### TASK TO COMPLETE
Return, word for word, only the lines of the data below that lie between the line with "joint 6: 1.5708" and the line with "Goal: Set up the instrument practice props", those two lines included.

### SOURCE RECORDS

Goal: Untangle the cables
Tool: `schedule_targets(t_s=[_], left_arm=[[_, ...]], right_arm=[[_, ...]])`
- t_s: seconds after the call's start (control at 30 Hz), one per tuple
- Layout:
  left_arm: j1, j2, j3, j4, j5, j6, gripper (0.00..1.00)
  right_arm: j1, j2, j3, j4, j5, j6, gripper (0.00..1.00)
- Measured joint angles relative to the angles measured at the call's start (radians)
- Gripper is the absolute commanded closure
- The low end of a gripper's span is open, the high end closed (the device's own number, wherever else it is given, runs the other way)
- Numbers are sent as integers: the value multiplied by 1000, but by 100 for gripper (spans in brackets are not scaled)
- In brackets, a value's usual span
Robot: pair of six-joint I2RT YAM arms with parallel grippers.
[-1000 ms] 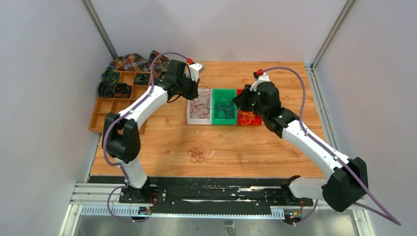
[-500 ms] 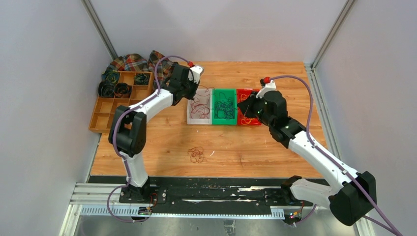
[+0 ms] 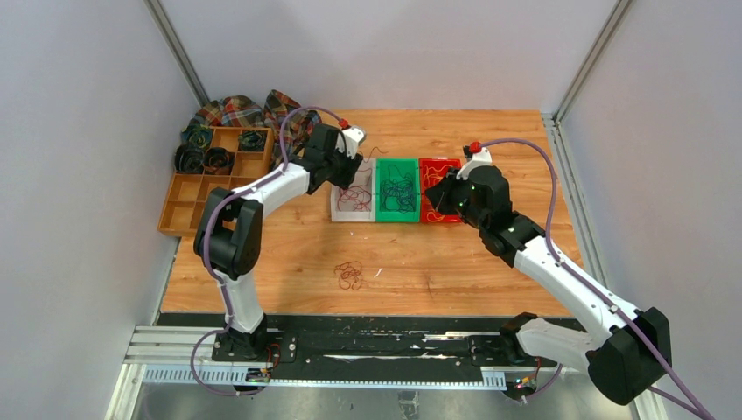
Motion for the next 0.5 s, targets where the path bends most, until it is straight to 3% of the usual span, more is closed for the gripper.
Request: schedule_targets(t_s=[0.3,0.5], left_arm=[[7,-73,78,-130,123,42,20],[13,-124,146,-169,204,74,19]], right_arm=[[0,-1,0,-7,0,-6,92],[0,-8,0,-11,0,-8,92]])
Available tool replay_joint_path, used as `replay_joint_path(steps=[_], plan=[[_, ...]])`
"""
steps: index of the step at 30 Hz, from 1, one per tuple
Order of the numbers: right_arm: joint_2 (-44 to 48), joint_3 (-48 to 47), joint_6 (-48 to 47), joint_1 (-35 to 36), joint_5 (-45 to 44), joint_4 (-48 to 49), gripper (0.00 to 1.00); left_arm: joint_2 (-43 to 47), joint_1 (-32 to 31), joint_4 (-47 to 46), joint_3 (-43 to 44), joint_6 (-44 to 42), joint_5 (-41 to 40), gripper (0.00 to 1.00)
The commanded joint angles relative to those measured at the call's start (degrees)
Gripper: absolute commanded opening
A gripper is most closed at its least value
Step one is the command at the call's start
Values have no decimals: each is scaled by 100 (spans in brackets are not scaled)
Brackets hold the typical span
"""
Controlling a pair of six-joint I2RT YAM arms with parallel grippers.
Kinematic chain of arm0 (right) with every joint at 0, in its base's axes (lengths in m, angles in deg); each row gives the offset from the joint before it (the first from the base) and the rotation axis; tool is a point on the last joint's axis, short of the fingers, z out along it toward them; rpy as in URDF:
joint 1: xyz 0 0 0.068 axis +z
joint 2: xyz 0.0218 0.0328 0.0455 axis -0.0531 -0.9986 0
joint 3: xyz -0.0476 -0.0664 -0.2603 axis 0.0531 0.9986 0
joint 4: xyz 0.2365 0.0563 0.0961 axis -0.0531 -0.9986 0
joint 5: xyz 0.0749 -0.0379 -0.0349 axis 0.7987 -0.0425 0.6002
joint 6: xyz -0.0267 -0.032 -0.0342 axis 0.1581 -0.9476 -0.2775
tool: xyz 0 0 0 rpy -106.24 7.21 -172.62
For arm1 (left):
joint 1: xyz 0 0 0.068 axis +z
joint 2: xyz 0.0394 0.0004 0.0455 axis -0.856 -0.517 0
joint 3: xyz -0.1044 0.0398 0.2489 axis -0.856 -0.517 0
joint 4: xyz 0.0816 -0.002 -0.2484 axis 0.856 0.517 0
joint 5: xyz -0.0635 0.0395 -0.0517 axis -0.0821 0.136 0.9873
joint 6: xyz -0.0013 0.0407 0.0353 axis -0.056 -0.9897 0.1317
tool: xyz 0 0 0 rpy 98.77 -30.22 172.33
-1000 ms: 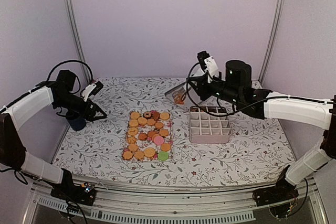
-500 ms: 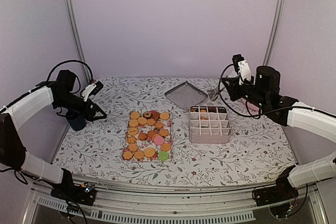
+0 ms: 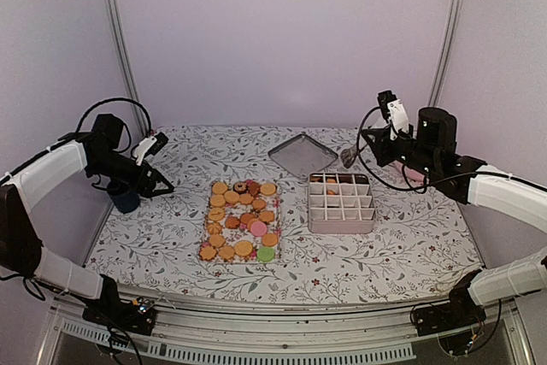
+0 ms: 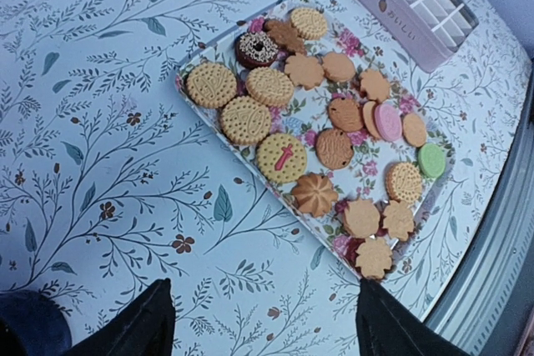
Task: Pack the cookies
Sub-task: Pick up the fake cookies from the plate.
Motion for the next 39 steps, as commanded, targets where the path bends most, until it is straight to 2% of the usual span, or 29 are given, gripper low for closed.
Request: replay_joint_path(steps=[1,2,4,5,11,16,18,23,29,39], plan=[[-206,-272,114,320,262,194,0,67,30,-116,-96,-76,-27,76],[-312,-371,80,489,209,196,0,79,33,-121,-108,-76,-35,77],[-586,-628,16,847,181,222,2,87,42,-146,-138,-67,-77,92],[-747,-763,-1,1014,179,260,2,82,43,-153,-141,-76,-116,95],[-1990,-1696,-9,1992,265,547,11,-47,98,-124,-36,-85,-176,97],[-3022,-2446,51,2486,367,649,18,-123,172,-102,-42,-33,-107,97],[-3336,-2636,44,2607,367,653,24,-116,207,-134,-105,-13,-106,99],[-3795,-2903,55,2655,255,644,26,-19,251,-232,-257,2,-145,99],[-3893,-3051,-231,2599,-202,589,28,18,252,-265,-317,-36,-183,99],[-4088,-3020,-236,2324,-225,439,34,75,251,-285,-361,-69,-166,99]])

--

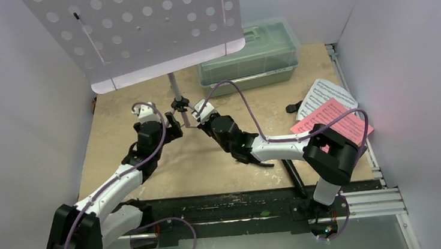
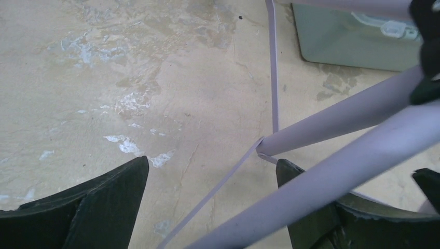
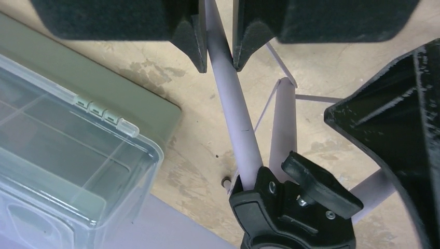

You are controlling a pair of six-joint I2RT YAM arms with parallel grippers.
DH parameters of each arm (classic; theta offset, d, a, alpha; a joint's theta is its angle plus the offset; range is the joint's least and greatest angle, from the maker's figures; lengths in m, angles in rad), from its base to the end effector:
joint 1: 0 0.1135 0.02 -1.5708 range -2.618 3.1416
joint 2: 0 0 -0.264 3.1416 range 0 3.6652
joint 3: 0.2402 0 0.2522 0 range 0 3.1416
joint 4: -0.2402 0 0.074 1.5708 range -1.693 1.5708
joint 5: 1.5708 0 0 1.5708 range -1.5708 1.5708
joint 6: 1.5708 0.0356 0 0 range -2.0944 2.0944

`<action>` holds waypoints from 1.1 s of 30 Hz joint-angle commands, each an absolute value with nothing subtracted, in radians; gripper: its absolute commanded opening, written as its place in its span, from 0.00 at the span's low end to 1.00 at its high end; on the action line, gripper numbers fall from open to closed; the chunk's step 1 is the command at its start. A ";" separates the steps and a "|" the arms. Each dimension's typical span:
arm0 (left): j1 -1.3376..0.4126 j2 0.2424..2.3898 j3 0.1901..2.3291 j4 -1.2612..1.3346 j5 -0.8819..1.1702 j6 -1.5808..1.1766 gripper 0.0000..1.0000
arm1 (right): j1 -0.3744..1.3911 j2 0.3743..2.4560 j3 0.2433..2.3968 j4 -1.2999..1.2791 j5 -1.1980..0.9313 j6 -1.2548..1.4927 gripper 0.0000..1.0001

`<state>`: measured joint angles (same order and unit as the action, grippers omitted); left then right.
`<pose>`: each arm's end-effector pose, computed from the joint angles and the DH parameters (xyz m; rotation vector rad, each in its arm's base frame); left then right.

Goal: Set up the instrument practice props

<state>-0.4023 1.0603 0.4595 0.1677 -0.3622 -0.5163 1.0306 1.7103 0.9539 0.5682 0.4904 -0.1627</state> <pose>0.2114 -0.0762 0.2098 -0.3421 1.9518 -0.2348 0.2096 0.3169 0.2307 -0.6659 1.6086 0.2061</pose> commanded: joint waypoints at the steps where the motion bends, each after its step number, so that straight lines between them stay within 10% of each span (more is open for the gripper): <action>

### ANSWER
joint 6: 1.5708 0.0356 0 0 range -2.0944 2.0944

`<action>` holds waypoints from 1.1 s of 30 Hz joint-angle commands, each an absolute value with nothing subtracted, in radians; gripper: its absolute commanded opening, written as its place in its span, from 0.00 at the span's low end to 1.00 at its high end; on the action line, gripper numbers fall from open to closed; the chunk's step 1 is the command at its start. A ";" separates the steps and a "|" the arms. Each dimension's typical span:
arm0 (left): j1 -1.3376..0.4126 j2 0.2424..2.3898 j3 0.1901..2.3291 j4 -1.2612..1.3346 j5 -0.8819..1.1702 j6 -1.5808..1.1766 gripper 0.0000..1.0000
arm1 (right): j1 -0.3744..1.3911 j2 0.3743..2.4560 j3 0.2433..2.3968 j4 -1.2999..1.2791 j5 -1.1980..0.9313 j6 -1.2548..1.4927 gripper 0.0000..1.0001

`<state>`: measured joint angles (same order and unit as the action, grippers omitted); left then right.
`<pose>`: each arm's end-effector pose, computed from the joint angles and the DH parameters (xyz m; rotation vector rad, each in its arm's base frame); left then right.

Goal: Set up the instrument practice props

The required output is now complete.